Thursday, January 20, 2011

TURNING POINTS FOR 21.01.2011


NIFTY FUTURE 30 MIN / NIFTY FUTURE EOD
NIFTY FUTURE :
In today's trading, Nifty Future opened weak and maintained downward bias for better part of the day and made a low of 5632 (just 3 points above the previous low of 5629) and thereafter made a sharp up move to make the day's high of 5744. However, we have still ended up with lower bottom/lower top for the day - which indicates weakness. The up move could be more of a result of sudden rush to cover shorts, as Nifty Future did not break the previous low of 5629. The brighter side of day's low is, that unless 5629 is broken, we have to consider this as a double bottom and hence sell should now be considered only below 5629. We have had Nifty Future bouncing from 200 DMA twice in this week. Will we be lucky the third time? Read on...
Interestingly, on the EOD chart we now have formation of flag like pattern, which when broken below 5629, indicates a fall of 200 points. The pattern gets cancelled if Nifty Future starts moving above this weeks' high of 5754.
In these circumstances, trying to predict the next day's movement is a bit difficult and trading becomes all the more. The best way in these circumstances is to let the market make the first move and keep our trading levels a bit far so that whipsaws can be avoided - like today.

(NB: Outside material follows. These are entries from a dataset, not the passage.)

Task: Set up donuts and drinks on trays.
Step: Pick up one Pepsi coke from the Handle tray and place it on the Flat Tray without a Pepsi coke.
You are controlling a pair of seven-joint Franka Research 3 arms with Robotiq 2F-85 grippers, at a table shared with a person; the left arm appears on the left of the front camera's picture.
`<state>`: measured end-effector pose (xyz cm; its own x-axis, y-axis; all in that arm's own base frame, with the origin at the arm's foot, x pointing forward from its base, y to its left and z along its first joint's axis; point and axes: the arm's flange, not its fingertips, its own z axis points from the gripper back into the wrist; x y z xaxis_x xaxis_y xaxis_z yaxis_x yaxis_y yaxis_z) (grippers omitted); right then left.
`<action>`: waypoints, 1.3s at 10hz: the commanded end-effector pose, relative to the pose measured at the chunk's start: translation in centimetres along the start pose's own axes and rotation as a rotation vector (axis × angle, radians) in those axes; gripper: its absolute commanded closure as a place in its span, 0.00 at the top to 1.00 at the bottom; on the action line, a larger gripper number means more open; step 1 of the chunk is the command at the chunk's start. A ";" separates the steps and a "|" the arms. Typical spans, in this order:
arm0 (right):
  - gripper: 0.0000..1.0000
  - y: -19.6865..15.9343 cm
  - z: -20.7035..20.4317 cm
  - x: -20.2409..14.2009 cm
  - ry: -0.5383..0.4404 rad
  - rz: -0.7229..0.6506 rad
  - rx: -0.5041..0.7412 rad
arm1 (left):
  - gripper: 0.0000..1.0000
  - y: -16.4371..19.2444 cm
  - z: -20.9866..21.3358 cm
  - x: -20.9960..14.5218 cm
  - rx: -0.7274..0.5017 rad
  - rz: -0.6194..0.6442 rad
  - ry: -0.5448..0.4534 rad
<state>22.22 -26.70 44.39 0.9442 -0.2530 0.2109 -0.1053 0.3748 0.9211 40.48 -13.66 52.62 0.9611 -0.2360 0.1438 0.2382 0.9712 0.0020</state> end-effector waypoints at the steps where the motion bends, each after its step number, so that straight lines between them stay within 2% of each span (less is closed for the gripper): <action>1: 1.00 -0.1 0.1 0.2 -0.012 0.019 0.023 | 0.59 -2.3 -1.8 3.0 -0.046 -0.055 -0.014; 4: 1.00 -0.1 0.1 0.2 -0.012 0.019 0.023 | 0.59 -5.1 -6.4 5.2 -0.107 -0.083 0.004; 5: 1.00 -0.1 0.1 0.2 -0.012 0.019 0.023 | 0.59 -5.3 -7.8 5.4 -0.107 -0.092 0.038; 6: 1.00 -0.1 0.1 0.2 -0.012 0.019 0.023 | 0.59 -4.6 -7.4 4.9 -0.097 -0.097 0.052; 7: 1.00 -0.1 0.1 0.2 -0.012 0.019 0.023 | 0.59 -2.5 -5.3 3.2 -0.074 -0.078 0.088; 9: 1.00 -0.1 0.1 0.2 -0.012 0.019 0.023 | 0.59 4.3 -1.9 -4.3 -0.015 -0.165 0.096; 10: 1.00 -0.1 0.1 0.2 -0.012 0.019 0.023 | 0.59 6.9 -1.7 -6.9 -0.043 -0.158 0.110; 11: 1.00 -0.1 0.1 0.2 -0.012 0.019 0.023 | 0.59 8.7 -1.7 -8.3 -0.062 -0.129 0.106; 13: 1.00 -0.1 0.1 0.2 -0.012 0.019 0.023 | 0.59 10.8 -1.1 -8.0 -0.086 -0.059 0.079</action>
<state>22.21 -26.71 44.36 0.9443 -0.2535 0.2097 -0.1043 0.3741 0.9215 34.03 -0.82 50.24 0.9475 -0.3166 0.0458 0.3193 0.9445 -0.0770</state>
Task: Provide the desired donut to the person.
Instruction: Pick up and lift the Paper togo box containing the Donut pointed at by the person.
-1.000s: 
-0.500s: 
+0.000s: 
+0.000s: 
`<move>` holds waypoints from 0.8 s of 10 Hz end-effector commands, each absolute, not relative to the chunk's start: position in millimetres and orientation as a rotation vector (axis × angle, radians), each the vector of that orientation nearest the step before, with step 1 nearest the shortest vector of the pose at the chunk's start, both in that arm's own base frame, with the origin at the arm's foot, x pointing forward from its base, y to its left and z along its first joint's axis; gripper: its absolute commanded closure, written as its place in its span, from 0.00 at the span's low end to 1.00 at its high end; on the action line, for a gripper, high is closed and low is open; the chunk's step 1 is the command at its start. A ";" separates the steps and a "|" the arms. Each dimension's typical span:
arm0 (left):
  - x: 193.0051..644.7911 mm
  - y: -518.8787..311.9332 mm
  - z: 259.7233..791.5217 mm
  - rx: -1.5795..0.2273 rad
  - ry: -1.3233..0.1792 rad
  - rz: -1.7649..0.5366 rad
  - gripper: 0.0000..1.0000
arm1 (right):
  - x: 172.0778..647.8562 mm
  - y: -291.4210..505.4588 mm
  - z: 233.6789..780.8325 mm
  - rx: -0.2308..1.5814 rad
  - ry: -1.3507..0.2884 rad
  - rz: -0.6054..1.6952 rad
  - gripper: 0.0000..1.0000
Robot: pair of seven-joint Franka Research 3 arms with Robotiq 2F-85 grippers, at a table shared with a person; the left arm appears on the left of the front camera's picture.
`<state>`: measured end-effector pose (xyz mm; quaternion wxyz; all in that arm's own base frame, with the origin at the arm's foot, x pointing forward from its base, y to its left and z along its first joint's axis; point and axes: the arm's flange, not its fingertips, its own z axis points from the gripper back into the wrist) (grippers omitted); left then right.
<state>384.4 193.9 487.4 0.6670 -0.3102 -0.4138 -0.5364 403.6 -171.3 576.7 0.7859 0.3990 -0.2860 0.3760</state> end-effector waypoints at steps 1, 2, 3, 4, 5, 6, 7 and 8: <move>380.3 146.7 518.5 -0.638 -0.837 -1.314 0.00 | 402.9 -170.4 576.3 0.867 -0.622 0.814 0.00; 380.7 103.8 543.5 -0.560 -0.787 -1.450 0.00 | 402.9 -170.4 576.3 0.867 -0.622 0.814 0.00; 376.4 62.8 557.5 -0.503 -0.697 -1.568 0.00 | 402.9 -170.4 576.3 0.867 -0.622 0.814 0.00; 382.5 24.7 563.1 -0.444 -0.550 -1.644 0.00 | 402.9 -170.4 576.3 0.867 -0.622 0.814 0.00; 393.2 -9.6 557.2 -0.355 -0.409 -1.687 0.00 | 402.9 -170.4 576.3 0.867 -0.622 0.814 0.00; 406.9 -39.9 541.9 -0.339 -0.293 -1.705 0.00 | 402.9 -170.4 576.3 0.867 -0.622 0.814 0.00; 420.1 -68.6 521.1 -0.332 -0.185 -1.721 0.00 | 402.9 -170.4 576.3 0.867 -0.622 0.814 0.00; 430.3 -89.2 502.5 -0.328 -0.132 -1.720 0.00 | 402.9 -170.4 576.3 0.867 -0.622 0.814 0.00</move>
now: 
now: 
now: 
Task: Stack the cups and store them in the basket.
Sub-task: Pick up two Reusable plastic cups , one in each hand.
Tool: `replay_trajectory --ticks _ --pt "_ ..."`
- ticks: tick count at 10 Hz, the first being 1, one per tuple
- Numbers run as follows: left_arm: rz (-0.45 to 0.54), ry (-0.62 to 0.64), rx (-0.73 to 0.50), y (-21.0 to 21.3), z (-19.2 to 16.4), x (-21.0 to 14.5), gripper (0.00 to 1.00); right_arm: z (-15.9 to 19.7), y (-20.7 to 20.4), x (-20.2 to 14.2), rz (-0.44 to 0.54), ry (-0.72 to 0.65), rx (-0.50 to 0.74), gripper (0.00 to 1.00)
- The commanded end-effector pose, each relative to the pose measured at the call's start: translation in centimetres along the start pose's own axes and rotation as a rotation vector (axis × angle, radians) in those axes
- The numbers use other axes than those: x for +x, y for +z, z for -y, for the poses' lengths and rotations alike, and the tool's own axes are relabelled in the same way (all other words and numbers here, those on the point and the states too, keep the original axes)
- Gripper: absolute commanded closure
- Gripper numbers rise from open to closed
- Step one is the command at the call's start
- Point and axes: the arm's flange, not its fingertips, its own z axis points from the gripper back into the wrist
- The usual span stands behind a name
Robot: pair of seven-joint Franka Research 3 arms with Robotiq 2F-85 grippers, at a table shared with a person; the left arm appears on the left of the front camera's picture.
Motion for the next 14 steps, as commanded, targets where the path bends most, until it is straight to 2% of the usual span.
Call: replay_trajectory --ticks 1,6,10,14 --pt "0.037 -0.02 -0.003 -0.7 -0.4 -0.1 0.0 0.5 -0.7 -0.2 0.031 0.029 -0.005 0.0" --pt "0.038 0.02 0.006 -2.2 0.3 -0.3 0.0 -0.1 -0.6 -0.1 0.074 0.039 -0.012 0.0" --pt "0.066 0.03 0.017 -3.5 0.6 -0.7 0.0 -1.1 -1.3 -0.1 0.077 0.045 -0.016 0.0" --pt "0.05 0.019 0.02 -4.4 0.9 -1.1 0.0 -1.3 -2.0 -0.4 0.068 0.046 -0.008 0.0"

For tomorrow, I would suggest that long positions should be taken only above 5770 (see the Trend Line hurdle) with stop loss of 5735. On the higher side, it will face major hurdle at 5800, hence in my view - it is best to avoid taking long positions at least for tomorrow unless one wants to trade for these 30 odd points.

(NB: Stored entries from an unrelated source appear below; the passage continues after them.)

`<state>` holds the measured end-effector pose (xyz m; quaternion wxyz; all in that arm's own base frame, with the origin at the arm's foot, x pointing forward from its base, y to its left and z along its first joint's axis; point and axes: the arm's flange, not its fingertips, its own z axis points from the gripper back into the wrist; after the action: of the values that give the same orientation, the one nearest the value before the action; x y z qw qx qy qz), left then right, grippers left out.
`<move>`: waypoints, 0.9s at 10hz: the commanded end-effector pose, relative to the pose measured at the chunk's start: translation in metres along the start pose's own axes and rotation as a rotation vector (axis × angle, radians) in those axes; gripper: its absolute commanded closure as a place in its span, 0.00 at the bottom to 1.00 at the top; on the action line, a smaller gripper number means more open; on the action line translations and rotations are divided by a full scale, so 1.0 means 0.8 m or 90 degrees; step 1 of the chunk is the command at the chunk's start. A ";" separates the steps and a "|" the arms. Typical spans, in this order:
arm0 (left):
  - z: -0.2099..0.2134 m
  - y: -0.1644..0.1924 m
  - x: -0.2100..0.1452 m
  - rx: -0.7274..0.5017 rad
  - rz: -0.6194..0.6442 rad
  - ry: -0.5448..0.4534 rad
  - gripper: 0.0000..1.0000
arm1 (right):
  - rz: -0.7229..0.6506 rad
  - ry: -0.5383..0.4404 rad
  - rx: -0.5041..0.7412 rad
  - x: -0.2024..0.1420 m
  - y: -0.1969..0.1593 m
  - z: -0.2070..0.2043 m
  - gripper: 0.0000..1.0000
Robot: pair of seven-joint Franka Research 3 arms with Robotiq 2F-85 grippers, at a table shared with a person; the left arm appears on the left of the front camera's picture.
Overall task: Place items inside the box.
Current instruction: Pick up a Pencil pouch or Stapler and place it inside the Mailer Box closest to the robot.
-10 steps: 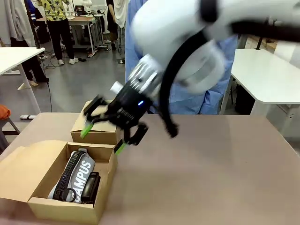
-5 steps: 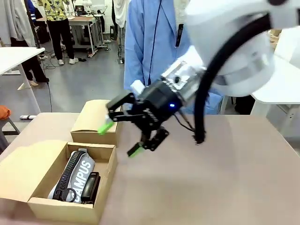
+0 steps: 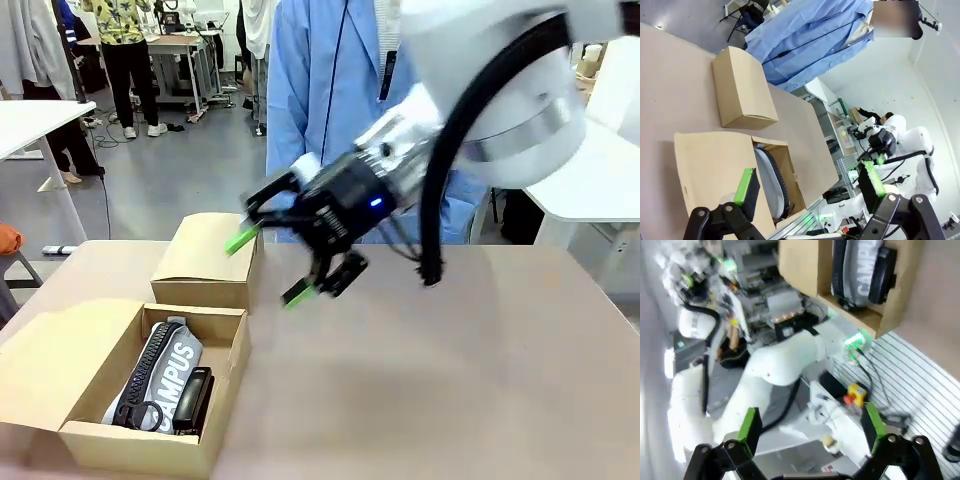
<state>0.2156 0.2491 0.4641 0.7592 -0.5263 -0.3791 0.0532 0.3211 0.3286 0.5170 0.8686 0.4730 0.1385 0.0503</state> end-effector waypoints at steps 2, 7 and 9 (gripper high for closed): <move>0.000 -0.002 0.000 -0.013 -0.009 -0.009 0.00 | -0.106 -0.265 0.117 -0.064 -0.120 0.204 0.00; 0.000 -0.002 0.000 -0.013 -0.009 -0.009 0.00 | -0.415 -0.310 0.067 -0.161 -0.285 0.294 0.00; 0.000 -0.002 0.000 -0.013 -0.009 -0.009 0.00 | -0.462 -0.232 -0.145 -0.136 -0.282 0.259 0.00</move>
<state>0.2155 0.2490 0.4641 0.7592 -0.5264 -0.3792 0.0531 0.2861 -0.0281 0.4704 0.8475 0.3745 0.0792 -0.3677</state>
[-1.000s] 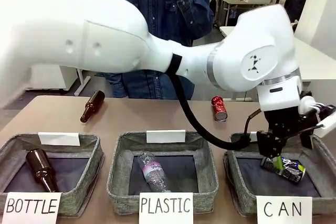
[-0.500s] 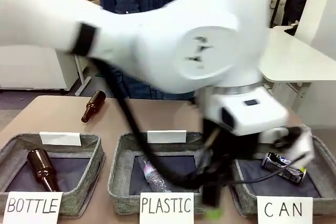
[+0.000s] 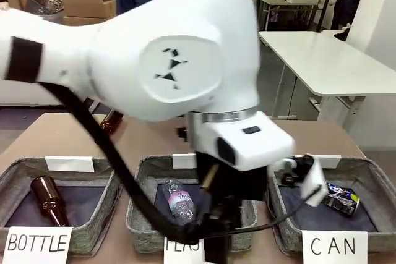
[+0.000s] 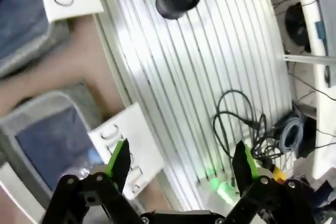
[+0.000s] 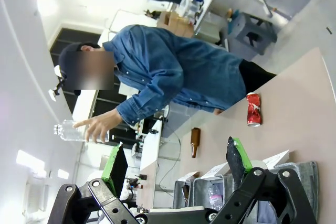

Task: Sort the can waste into the basket.
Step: Pick up the can waste from the table and place it in the right Fabric basket.

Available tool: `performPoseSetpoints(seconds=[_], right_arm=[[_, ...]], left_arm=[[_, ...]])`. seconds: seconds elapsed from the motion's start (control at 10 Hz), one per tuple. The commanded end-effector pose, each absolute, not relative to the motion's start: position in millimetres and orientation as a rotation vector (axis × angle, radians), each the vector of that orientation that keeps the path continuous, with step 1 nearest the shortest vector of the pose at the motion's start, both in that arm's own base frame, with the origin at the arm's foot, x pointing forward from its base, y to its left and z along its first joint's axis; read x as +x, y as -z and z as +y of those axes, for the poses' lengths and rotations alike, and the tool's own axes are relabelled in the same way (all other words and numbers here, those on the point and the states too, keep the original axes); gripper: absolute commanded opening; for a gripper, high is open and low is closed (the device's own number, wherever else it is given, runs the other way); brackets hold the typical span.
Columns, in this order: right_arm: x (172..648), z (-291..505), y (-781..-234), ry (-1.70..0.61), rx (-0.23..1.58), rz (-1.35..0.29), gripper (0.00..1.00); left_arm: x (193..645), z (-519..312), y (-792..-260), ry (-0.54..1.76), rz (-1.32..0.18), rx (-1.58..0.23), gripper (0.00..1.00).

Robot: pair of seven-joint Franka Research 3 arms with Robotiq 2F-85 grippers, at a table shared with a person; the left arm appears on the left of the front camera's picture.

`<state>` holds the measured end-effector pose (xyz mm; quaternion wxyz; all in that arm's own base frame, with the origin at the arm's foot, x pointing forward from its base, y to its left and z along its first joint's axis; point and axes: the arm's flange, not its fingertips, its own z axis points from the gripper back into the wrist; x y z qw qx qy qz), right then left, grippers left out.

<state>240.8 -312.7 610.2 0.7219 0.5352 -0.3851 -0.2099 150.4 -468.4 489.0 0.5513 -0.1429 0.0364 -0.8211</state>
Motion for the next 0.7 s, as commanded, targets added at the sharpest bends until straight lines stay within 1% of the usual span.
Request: performPoseSetpoints(seconds=[0.0,0.1,0.2,0.3,0.4,0.6], right_arm=[[239,-312,-612,0.457,1.177,-0.843,1.0],[241,-313,-610,0.464,1.182,-0.851,1.0],[236,-298,-611,0.428,1.184,-0.796,1.0],[245,-276,-607,0.398,1.233,-0.748,1.0],[252,-253,-601,0.354,1.262,-0.682,1.0],[255,-199,-595,0.242,1.374,-0.439,1.0]], left_arm=[[155,-476,-491,1.973,0.088,-0.325,1.0],[150,-468,-489,1.943,0.086,-0.338,1.0],[189,-433,-487,1.775,0.098,-0.474,1.0],[213,-390,-484,1.635,0.03,-0.511,1.0],[221,-343,-482,1.511,-0.057,-0.578,1.0],[205,-236,-493,1.241,-0.277,-0.664,1.0]])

In view of the double bottom, it is better to go short below 5625 with a stop loss of 5665. On the down side, we have support at 5545 and 5515. As this levels looks too late, one can even consider going short below 5690 (refer weekly mid point in TP Grid) with stop loss of 5725. Once again on the down side, we have to consider 5629 as a possible support level, unless it is broken. Those with aggressive approach can go short at the first sign of weakness around 5800 level (if it materialises) with stop loss of 5855.
In view of the above contradictions, be prepared for a volatile day - that too last day of the week.
Put Call Ratio of Index Options decreased significantly to 0.82 as against 1.01 yesterday. If you believe that collective wisdom is wrong be prepared for market heading for break of 200 DMA.
Whatever may be your view, please do not forget to put the STOP LOSS.
With Best Wishes,
Ketan Asher.
PS: With US & European markets down, our bias has to be for the down side.